> **Required action**:
Please report how many lines of the following entries hold the word "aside", giving the number alone.
##########
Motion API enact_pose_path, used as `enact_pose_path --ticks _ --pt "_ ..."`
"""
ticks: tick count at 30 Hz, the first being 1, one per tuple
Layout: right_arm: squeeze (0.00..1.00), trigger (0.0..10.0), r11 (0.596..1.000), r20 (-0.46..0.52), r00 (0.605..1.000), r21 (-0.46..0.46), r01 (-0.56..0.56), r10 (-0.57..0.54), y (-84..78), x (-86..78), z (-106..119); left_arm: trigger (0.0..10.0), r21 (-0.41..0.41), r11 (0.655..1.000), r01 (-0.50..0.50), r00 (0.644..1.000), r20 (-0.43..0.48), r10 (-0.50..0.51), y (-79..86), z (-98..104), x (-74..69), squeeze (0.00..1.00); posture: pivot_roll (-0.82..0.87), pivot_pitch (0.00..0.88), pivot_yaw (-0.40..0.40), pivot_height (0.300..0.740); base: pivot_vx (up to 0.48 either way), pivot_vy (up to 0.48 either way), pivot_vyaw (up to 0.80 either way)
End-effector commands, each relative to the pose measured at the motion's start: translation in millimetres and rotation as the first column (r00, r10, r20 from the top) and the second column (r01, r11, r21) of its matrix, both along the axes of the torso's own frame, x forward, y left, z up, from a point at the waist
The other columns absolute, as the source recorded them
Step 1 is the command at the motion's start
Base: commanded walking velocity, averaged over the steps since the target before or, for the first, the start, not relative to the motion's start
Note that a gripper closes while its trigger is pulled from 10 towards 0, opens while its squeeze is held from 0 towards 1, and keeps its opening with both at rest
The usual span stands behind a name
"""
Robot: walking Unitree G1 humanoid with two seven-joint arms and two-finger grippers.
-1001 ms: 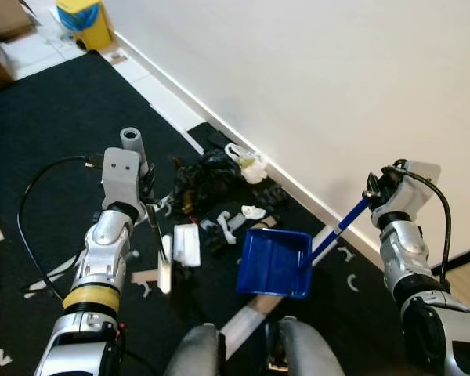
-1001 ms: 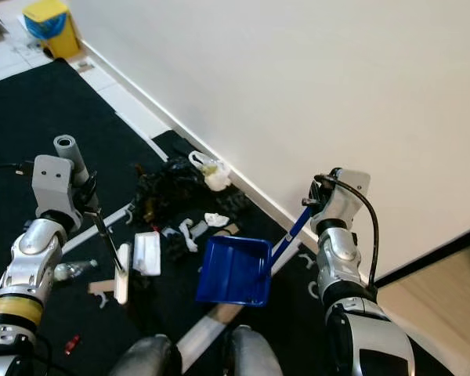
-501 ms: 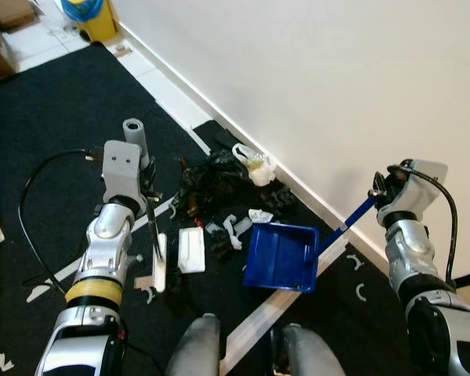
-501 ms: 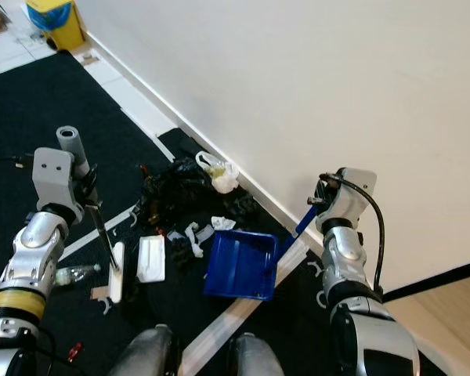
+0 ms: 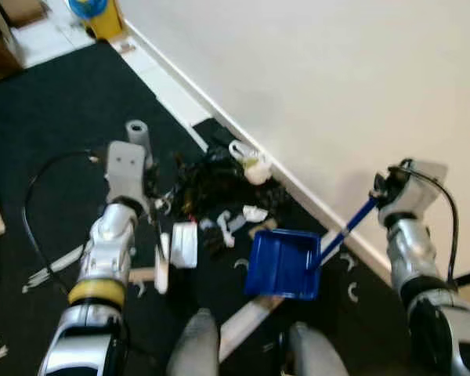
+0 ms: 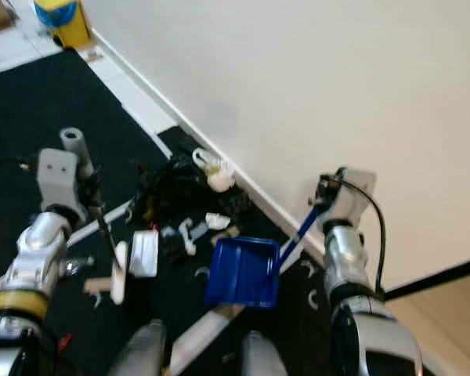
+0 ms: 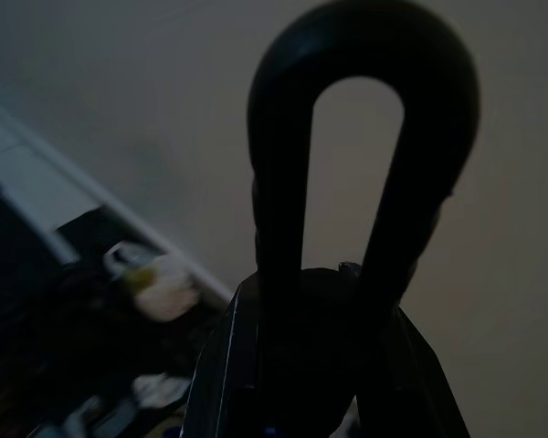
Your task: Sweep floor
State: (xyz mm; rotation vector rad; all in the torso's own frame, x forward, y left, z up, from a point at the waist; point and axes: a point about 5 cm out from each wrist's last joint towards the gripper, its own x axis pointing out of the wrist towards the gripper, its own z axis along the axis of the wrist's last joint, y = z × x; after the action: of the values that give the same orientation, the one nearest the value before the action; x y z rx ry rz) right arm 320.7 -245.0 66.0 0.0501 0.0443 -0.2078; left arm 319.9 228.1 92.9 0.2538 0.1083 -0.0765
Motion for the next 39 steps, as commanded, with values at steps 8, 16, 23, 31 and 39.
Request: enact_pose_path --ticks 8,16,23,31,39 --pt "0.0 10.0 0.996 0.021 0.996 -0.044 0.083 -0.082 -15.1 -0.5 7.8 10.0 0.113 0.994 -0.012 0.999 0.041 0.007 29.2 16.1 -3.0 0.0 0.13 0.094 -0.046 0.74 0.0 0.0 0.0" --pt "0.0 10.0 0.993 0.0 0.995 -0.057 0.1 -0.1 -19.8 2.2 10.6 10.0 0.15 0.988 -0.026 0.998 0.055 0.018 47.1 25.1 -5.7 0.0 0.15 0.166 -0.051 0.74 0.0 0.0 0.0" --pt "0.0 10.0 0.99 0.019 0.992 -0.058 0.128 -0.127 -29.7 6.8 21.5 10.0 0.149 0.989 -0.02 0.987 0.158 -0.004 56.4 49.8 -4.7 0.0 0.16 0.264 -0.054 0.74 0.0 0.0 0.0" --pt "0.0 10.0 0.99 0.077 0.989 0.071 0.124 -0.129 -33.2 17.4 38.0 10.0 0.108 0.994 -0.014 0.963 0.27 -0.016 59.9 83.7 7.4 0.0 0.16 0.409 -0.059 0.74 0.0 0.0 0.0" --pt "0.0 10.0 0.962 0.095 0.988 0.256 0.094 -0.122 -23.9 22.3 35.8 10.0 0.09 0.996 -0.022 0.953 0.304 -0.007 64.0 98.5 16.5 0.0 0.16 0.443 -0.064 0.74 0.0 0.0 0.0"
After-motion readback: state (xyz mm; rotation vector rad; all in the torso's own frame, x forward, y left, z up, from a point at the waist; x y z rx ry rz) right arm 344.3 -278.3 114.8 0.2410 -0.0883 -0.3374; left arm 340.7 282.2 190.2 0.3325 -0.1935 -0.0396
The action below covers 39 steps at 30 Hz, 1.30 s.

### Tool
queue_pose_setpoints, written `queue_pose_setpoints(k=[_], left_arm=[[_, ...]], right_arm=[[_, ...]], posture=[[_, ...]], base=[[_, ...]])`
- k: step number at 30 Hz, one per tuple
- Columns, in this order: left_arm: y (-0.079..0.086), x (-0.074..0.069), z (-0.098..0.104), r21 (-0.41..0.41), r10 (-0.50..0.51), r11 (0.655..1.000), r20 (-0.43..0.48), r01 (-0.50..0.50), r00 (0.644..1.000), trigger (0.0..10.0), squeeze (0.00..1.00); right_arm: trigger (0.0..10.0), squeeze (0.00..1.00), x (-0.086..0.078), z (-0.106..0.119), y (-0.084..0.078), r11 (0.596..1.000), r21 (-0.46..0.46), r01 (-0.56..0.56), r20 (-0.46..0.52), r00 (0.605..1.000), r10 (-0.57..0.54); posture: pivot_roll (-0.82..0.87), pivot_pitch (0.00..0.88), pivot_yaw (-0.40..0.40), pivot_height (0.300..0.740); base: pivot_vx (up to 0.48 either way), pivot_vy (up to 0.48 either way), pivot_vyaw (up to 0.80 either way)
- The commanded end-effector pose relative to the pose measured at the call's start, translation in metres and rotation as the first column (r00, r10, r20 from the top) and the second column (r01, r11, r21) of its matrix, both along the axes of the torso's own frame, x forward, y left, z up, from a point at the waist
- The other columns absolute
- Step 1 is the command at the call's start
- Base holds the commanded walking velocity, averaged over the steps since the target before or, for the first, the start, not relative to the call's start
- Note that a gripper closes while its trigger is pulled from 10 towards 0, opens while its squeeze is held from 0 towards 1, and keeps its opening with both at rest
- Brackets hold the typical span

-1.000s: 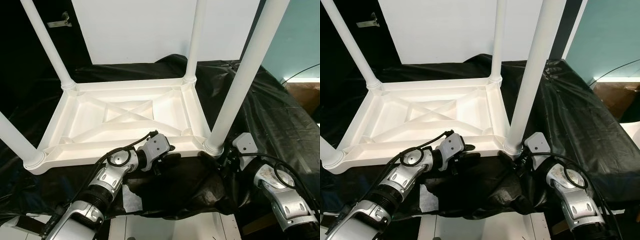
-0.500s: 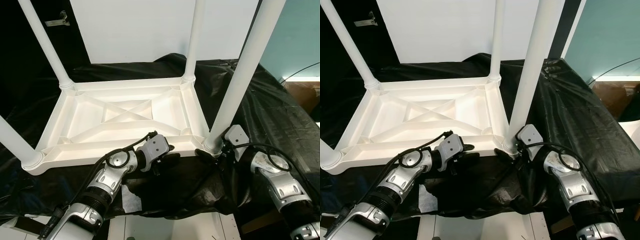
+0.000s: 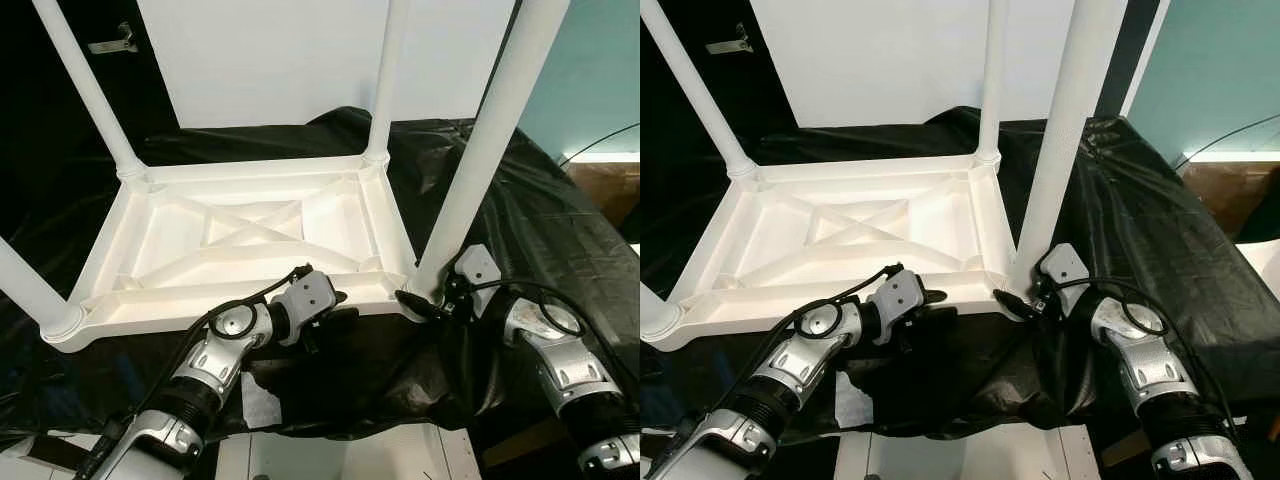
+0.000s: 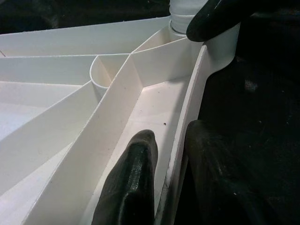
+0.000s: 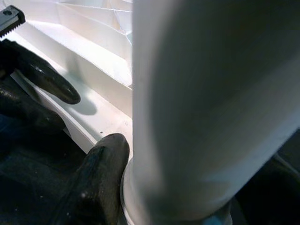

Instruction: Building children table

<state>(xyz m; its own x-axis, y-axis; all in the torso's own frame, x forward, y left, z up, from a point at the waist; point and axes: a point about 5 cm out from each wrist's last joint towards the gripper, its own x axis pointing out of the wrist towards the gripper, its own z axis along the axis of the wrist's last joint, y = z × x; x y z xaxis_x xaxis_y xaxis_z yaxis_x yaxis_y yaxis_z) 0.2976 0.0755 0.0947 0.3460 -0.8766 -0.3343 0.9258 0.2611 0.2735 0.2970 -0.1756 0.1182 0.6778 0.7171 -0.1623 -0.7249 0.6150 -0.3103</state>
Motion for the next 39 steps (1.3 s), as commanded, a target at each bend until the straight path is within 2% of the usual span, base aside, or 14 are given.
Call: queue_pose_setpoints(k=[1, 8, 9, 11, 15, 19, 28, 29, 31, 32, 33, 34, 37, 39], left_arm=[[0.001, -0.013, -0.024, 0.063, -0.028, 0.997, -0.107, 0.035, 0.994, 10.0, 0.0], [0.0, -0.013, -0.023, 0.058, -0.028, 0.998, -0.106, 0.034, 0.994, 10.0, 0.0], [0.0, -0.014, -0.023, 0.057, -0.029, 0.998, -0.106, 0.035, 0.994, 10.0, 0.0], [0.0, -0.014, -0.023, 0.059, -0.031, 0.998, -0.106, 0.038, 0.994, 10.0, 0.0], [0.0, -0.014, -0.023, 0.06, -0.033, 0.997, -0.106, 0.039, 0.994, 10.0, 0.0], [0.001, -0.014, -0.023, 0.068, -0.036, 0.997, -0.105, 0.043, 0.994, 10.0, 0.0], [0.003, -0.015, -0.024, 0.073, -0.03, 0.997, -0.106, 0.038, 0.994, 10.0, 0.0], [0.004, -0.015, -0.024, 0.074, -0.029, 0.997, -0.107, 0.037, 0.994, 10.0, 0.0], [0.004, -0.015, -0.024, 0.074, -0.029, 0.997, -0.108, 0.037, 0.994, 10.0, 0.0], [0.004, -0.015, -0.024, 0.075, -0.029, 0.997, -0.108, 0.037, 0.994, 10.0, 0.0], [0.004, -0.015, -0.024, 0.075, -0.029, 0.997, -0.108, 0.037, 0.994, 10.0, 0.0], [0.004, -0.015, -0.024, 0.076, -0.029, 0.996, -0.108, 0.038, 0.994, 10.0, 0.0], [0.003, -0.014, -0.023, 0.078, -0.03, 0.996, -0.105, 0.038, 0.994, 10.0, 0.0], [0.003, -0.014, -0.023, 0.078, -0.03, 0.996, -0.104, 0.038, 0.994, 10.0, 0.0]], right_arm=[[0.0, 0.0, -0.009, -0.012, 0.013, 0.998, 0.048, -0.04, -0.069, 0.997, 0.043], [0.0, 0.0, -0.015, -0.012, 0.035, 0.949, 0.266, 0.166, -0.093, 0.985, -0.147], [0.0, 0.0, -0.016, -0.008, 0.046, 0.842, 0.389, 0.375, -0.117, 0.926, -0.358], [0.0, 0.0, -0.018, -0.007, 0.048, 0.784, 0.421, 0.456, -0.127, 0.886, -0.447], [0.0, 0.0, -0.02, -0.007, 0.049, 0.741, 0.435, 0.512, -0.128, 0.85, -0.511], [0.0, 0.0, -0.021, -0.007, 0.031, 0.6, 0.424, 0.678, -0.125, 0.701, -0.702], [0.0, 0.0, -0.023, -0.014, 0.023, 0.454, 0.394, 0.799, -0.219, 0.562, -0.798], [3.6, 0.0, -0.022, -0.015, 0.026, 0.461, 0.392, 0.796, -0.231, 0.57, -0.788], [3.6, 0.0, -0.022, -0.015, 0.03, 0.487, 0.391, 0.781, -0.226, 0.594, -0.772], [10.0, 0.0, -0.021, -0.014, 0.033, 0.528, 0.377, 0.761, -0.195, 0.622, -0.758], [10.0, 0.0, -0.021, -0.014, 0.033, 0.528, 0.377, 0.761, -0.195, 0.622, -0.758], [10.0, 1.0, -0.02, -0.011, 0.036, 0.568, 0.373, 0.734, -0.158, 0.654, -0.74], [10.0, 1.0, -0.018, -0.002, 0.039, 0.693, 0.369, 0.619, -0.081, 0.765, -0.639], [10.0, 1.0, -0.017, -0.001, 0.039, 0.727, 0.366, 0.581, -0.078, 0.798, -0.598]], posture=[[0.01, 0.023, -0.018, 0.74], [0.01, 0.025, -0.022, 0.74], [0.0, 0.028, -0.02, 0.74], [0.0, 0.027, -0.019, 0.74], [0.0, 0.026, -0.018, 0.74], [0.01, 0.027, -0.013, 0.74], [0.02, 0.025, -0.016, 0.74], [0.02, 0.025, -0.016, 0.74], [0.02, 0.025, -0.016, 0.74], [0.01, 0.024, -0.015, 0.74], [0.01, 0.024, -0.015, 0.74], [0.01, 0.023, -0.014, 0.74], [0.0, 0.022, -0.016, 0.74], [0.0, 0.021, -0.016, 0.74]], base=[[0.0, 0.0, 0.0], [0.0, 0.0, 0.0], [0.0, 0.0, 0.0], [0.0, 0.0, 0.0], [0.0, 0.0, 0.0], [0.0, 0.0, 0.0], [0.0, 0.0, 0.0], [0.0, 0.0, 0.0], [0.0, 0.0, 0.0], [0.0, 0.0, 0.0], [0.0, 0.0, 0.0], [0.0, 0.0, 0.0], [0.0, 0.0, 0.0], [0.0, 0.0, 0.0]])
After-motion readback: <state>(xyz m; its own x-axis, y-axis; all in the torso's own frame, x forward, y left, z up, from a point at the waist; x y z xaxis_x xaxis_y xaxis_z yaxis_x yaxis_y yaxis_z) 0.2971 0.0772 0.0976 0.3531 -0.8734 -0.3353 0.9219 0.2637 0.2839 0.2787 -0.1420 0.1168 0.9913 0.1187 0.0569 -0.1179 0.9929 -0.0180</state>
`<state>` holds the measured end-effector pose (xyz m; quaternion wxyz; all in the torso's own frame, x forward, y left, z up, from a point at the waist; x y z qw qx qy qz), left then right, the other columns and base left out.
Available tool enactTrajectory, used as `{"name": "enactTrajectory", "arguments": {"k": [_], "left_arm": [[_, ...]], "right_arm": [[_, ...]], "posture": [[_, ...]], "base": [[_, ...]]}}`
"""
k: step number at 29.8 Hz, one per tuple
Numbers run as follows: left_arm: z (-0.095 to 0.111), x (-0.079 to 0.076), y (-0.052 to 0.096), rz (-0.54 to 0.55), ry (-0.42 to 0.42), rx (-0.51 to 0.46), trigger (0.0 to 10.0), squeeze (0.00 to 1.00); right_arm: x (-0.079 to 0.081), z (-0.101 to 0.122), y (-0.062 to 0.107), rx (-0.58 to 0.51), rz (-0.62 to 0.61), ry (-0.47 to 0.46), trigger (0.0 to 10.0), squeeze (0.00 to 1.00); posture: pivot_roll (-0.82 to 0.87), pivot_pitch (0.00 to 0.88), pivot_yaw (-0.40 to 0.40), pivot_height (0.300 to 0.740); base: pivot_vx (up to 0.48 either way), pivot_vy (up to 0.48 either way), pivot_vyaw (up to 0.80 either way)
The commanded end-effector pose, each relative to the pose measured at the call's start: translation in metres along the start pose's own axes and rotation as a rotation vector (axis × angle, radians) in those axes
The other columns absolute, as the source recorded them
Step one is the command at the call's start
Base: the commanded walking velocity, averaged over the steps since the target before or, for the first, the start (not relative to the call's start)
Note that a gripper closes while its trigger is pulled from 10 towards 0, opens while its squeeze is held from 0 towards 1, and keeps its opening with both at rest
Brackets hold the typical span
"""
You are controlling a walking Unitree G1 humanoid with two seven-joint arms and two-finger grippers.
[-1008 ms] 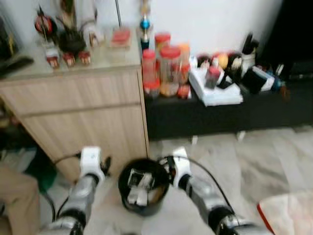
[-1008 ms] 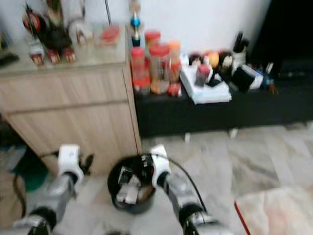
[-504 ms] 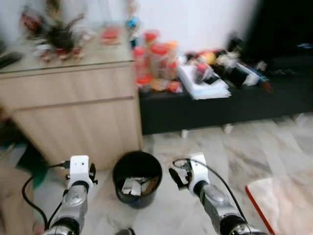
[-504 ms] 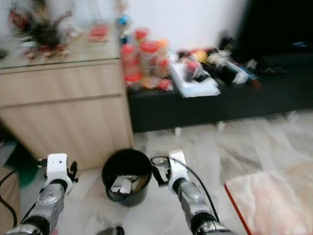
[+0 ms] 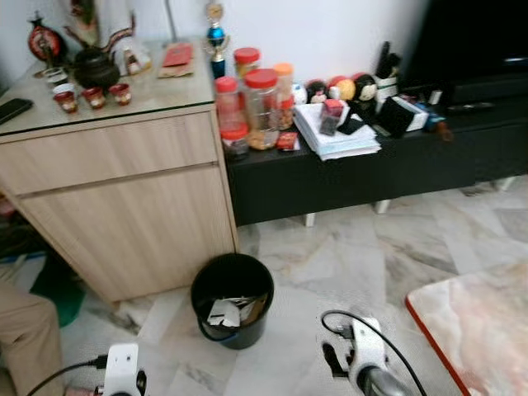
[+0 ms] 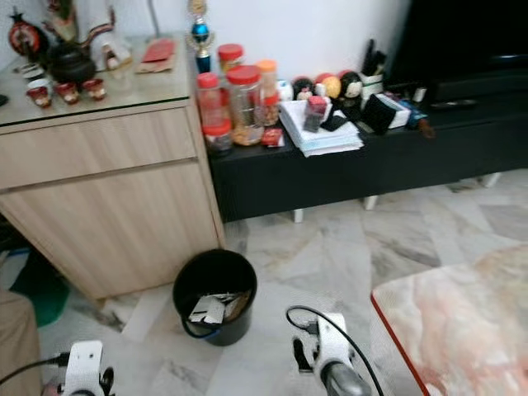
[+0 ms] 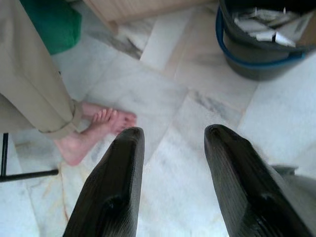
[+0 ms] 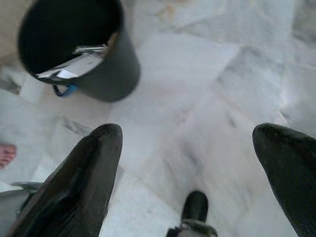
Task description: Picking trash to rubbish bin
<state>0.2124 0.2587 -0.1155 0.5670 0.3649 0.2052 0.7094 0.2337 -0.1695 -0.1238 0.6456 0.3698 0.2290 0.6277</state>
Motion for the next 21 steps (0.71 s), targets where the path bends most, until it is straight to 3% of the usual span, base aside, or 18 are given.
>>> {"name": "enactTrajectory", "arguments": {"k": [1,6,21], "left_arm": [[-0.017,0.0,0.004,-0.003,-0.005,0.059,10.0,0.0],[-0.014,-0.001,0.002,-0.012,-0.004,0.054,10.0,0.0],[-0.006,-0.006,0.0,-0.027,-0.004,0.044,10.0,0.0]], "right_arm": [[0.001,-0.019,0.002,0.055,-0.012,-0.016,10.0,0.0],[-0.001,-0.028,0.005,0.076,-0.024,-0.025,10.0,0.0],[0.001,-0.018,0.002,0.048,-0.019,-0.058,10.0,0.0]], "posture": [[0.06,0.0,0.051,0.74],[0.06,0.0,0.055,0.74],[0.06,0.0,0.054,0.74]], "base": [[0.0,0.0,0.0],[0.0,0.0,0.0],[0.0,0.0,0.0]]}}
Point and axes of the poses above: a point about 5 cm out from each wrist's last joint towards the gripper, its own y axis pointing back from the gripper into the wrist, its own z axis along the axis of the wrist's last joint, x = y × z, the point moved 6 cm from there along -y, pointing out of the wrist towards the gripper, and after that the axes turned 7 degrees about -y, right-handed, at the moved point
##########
> **Response to the exercise**:
2